Please write out every line of the material exactly.

INFORMATION PROVIDED
== == ==
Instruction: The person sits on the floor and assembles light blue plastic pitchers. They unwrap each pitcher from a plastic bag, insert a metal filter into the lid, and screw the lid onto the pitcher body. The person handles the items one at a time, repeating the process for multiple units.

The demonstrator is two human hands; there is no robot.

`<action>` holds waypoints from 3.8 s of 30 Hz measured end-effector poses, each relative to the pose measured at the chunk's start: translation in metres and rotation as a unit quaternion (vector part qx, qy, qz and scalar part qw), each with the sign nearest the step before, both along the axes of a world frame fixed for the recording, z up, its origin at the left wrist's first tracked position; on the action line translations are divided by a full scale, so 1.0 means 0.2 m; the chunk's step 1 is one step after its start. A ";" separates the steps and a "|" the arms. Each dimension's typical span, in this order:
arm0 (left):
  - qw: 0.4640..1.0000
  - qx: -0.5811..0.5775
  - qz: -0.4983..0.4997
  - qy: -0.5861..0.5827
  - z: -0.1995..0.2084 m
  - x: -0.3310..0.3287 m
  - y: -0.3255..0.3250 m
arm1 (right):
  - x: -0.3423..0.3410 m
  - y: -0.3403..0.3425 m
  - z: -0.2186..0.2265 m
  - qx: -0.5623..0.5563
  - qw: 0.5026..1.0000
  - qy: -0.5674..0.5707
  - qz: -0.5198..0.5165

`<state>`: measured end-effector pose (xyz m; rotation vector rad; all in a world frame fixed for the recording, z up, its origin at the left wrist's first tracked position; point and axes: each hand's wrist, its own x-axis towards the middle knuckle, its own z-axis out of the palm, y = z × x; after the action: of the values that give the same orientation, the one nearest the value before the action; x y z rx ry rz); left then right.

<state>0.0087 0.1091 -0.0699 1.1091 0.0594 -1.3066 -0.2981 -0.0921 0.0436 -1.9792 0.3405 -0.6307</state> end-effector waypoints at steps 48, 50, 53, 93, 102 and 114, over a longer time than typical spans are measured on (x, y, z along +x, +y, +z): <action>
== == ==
SOLVED PROBLEM
Instruction: The person sits on the floor and assembles light blue plastic pitchers. They unwrap each pitcher from a plastic bag, insert a metal filter into the lid, and screw the lid onto the pitcher body. The person handles the items one at a time, repeating the process for multiple units.

The demonstrator is two human hands; there is no robot.

`<action>` holds waypoints from 3.8 s of 30 Hz measured end-effector poses, each relative to the pose measured at the chunk's start: translation in metres and rotation as a unit quaternion (vector part qx, qy, qz and scalar part qw), each with the sign nearest the step before, both along the axes of a world frame fixed for the recording, z up, its origin at the left wrist's first tracked position; on the action line translations are divided by a full scale, so 1.0 means 0.2 m; the chunk's step 1 is one step after its start. A ";" separates the steps and a "|" the arms. Each dimension's typical span, in this order:
arm0 (left):
  - qw: 0.4640..1.0000
  - qx: -0.5811..0.5775
  - qz: -0.4983..0.4997
  - qy: -0.5861..0.5827
  - z: -0.1995..0.2084 m
  - x: -0.3310..0.3287 m
  - y: -0.3255..0.3250 m
arm1 (right):
  - x: -0.3423..0.3410 m
  - y: -0.3403..0.3425 m
  - z: -0.2186..0.2265 m
  - qx: -0.5623..0.5563
  - qw: 0.5026..1.0000
  - qy: -0.5674..0.5707
  - qz: -0.5198..0.5165

`<state>`: measured end-effector pose (xyz m; rotation vector rad; all in a world frame fixed for the recording, z up, its origin at the left wrist's first tracked position; point and axes: each hand's wrist, its own x-axis towards the middle knuckle, its own z-axis out of the palm, y = z × x; after the action: of the values that give the same orientation, the one nearest the value before the action; x y z rx ry rz); left then right.

<state>0.0087 0.1091 -0.0699 1.1091 0.0594 -1.3066 -0.2981 -0.0921 0.0436 -1.9792 0.3405 -0.6307</state> end-effector waypoints at steps 48, 50, 53, 93, 102 and 114, over a longer time than typical spans are measured on (x, y, z along +x, +y, +z): <action>

Nothing else belongs in this answer.